(Sharecast News) – Precious metals explorer and miner Hochschild Mining updated the market on its Volcan Gold Project on Monday, situated in the Maricunga Region of Chile.
The company gained ownership of the Volcan project in 2012 following its acquisition of Andina Minerals.
After several years of inactivity, the project was reignited in early 2022, with the aim of reevaluating its viability and economic potential within the current gold price landscape.
On Monday, Hochschild outlined a series of achievements over the last year and a half, signifying significant progress within the Volcan Gold Project:
It said a fundamental milestone had been the establishment of Tiernan Gold Corporation – a newly-formed Canadian subsidiary under the umbrella of Hochschild Mine Holdings UK.
The restructuring efforts had culminated in the transfer of ownership of the Volcan project to Tiernan.
As part of the ongoing development process, Hochschild successfully completed an updated mineral resource estimate under Canadian NI 43-101 standards.
The assessment revealed substantial reserves, including 463.3 million metric tonnes of measured and indicated resources, with a gold content of 0.66 grams per tonne, equating to an impressive 9.8 million ounces of gold.
Additionally, the project boasted an estimated 75 million metric tonnes of inferred resources containing approximately 1.2 million ounces of gold, with a grade of 0.516 grams per tonne.
The board added that the completion of a positive preliminary economic assessment, also in accordance with NI 43-101 standards, was a pivotal step forward for Volcan.
It said the assessment outlined a compelling operational framework, including plans for a 22 million metric tonnes-per-annum open-pit, heap leach operation with a projected mine life of 14 years.
Notably, the initial decade of operations was expected to yield an average annual gold production of 332,000 ounces, with a cumulative output of 3.8 million ounces over the mine’s lifespan.
The development would require an initial capital investment of $900m, supplemented by a sustaining capital of $276m over the mine’s life.

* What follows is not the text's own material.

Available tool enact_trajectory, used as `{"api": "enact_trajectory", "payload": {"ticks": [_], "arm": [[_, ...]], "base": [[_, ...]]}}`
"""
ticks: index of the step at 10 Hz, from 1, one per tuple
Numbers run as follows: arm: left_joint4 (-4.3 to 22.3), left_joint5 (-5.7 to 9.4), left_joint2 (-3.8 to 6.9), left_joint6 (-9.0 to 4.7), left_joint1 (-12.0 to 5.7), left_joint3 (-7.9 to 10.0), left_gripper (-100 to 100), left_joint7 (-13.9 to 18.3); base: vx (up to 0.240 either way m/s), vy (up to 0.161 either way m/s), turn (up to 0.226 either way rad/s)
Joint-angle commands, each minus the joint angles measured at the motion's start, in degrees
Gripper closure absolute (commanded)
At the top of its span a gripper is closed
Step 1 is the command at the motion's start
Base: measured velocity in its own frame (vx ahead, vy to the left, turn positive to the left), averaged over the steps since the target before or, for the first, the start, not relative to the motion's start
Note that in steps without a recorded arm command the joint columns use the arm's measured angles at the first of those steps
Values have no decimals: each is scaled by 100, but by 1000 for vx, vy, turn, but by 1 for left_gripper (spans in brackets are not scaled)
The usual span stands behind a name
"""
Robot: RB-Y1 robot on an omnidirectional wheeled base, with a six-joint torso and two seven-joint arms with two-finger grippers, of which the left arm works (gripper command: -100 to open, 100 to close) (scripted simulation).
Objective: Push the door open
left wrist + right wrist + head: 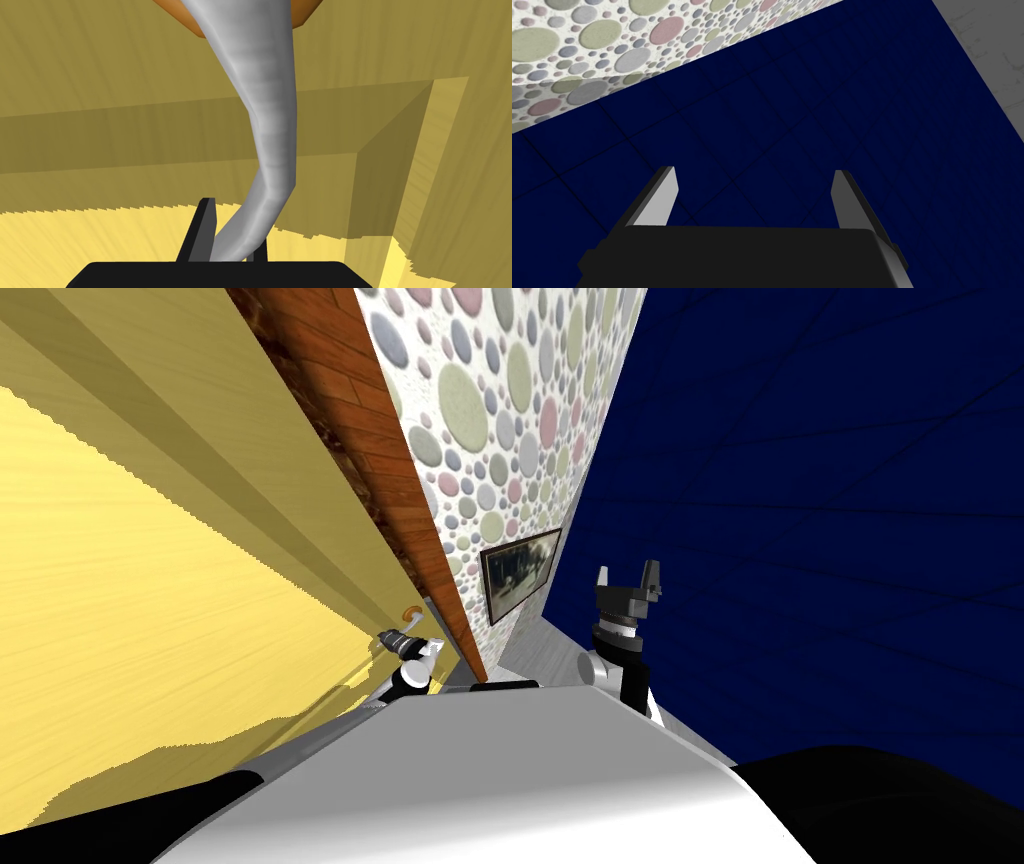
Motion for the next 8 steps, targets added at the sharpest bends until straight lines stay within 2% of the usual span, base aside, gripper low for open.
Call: {"api": "enact_trajectory", "payload": {"ticks": [1,3,4,5,8], "arm": [[-75,142,31,-62,39,143,100,-79],[-75,142,31,-62,39,143,100,-79],[-97,182,38,-80,50,183,100,-102],[-43,182,38,-80,50,183,100,-102],[-97,182,38,-80,50,183,100,-102]], "base": [[-41,64,-182],[-28,44,-125],[0,0,0],[-5,7,-21],[-2,3,-8]]}}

Operational efficiency was said to be a central focus, with estimated cash costs of $921 per ounce and all-in sustaining costs of $1,002 per ounce, both evaluated over the mine’s life.
A favourable financial outlook was indicated by the after-tax 5%-discounted net present value of $826m, and an internal rate of return of 21%, at a gold price of $1,800 per ounce.

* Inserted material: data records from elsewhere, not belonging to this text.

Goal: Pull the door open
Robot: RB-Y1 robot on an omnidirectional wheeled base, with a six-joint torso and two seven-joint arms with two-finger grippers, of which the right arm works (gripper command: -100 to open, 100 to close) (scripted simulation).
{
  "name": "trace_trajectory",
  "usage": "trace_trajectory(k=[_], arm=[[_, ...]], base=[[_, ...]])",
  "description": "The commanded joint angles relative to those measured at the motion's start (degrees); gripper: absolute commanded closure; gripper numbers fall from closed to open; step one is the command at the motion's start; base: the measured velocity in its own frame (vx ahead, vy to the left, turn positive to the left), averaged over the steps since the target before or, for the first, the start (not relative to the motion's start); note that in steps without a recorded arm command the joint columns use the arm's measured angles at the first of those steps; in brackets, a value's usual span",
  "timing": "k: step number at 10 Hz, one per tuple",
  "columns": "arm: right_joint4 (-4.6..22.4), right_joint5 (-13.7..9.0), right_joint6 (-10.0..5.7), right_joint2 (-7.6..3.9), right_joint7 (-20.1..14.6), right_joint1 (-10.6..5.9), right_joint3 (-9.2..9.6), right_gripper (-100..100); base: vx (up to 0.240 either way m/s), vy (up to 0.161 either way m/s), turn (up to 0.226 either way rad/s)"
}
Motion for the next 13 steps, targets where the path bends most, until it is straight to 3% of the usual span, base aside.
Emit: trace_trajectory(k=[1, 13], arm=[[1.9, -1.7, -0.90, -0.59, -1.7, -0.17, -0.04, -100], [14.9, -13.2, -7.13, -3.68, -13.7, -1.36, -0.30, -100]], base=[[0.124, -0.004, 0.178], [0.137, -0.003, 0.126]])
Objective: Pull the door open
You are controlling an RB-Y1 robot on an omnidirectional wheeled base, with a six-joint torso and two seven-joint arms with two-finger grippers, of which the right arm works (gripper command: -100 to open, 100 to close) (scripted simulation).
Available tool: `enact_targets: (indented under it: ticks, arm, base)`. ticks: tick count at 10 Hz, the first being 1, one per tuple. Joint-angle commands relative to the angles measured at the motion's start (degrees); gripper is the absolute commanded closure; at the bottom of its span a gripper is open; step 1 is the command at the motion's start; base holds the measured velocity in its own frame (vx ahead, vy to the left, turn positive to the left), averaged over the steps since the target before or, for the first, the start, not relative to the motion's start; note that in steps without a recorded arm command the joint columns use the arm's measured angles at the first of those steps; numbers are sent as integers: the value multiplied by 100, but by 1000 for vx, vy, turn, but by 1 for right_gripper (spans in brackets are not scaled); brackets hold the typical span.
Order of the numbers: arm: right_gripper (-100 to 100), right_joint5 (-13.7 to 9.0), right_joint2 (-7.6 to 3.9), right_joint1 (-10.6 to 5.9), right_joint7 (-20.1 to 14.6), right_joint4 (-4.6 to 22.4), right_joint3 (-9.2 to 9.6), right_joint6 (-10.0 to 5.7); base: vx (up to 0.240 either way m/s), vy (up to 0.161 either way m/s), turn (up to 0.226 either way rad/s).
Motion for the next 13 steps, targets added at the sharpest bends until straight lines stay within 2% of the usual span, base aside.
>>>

Financial partnerships were being fostered, the company added, with Hochschild securing a $15m financing agreement by selling a new 1.5% net smelter returns (NSR) royalty on the Volcan project to Franco-Nevada, enhancing the capital base for its development.
Finally, In a move aimed at maximising the project’s potential, Hochschild said it had enlisted Canaccord Genuity to assess various strategic alternatives for Tiernan Gold.
“There has been a significant amount of work completed over the past 18 months on the Volcan project,” said chief executive officer Ignacio Bustamante.
“The updated Mineral Resource Estimate and PEA confirm that Volcan is a large resource capable of generating significant annual gold production with substantial margins at today’s gold prices.
“Furthermore, Tiernan is now fully funded independently to carry out the next phases of project de-risking and, with gold prices remaining strong, we believe there is significant value in this project.”
Bustamante said that, by engaging a financial advisor, the firm was looking at a number of options to unlock value while it focused its resources on the development of high-grade reserves and resources close to Immaculada, Mara Rosa construction in Brazil and the recent Royropata discovery near Pallancata.”